Critical race theory is a major political buzzword and has even become a talking point in this year’s school board election, prompting district communications director Michelle Karpinski to issue a statement that, “We certainly have been doing some and have been very open about the work we’re doing to make sure we’re an inclusive organization but critical race theory is an academic theory for law scholars,” Karpinski said. “It’s just not in public schools.”

What is being mislabeled as “critical race theory” is typically just honest portrayals of history and how those historical events still shape societies and cultures across the world today, and that is something that should be in public schools.  

Illustration by Annabelle Bartz

Surveyed teachers agree: 27 out of 28 surveyed staff members indicated that it is important to teach real, factual history and its influence today, not shying away from the realities of ethnic oppression in the United States. Interviewed students agree. Senior Emily Lynch, a senior at PNHS, claims that the history of systemic discrimination against particular groups of people is simply “a part of our country’s history,” and continues to say, “we can’t just ignore it [oppression of people of color] and pretend it never happened.” Similarly, sophomore Trevor Anderson, says, “It’s just history. A big part of it, actually.” 

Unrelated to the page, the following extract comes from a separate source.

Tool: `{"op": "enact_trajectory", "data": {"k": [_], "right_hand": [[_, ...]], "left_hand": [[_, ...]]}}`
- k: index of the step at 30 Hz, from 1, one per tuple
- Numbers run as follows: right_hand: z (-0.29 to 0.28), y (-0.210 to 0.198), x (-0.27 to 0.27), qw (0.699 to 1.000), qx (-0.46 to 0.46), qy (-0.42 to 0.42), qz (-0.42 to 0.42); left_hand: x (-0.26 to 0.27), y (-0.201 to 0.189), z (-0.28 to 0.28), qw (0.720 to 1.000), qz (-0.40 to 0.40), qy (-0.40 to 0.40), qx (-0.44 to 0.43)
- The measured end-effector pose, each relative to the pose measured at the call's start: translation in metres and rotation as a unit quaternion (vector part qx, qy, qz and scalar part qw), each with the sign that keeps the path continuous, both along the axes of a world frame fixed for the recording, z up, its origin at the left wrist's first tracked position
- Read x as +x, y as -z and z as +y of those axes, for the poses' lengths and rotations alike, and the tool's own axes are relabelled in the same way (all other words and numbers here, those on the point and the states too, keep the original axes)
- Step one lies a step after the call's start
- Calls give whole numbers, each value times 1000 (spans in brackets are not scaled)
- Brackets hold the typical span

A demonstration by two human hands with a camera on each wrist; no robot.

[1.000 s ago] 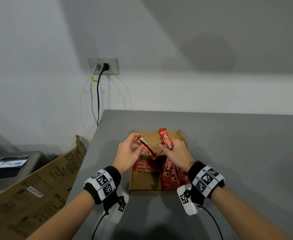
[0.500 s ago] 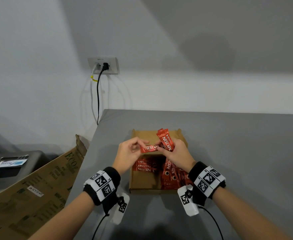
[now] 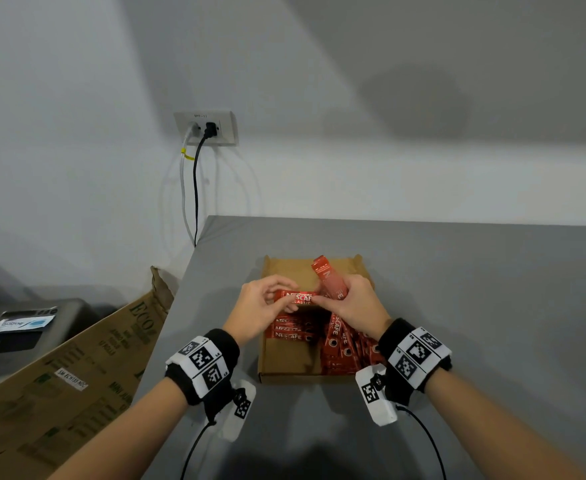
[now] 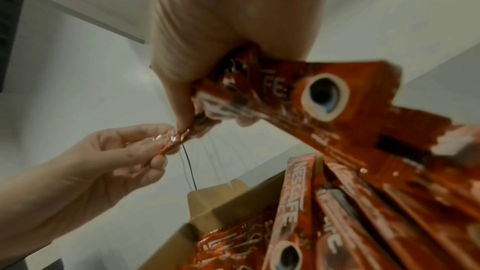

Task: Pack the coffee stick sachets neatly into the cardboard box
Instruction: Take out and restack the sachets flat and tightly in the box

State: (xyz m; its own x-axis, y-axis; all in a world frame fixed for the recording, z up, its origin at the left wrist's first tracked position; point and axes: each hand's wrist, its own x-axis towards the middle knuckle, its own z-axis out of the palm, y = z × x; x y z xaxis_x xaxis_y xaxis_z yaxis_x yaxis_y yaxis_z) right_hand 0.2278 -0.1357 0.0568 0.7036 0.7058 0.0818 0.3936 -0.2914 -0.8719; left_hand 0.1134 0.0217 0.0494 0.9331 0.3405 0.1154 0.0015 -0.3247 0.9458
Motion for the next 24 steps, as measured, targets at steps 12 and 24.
{"op": "enact_trajectory", "data": {"k": [12, 24], "right_hand": [[8, 9, -15, 991, -108, -62, -58], [-5, -3, -2, 998, 18, 44, -32]], "left_hand": [[3, 4, 7, 961, 120, 68, 238], [6, 35, -15, 917, 151, 96, 357]]}}
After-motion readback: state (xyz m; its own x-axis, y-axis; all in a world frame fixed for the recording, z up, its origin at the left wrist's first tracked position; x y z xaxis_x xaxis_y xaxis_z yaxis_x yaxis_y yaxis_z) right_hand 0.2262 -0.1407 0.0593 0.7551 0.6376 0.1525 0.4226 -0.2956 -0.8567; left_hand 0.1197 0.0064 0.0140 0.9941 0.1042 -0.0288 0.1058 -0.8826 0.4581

The problem about history is that it can be uncomfortable. Sophomore Jenna Abdulhak argues that there is a clear solution: “I think if we simplified these concepts as integral parts of American history, which they are, whether they should be taught or not wouldn’t be a question,” she states. “The treatment of White Americans as a superior people is so incredibly relevant, and we continue to feel its effects today.” 

It’s just history. A big part of it, actually.

— Trevor Anderson, sophomore

Learning about racial injustice is not only important in the general, educational sense, it also has specific impacts on the world today. Freshman Alyssandra Radford says that bringing awareness to the systematic racial discrimination that goes on today would help “combat the racist stereotypes of the past.” Freshman Dillyn Yokie explains the importance of introducing this topic before higher education, arguing that students need to be exposed to complex issues early on so they can, “…form opinions as a child instead of rejecting them as stubborn adults.” Knowledge is power, and as junior Ella Morofsky puts plainly, “we just can’t repeat history.”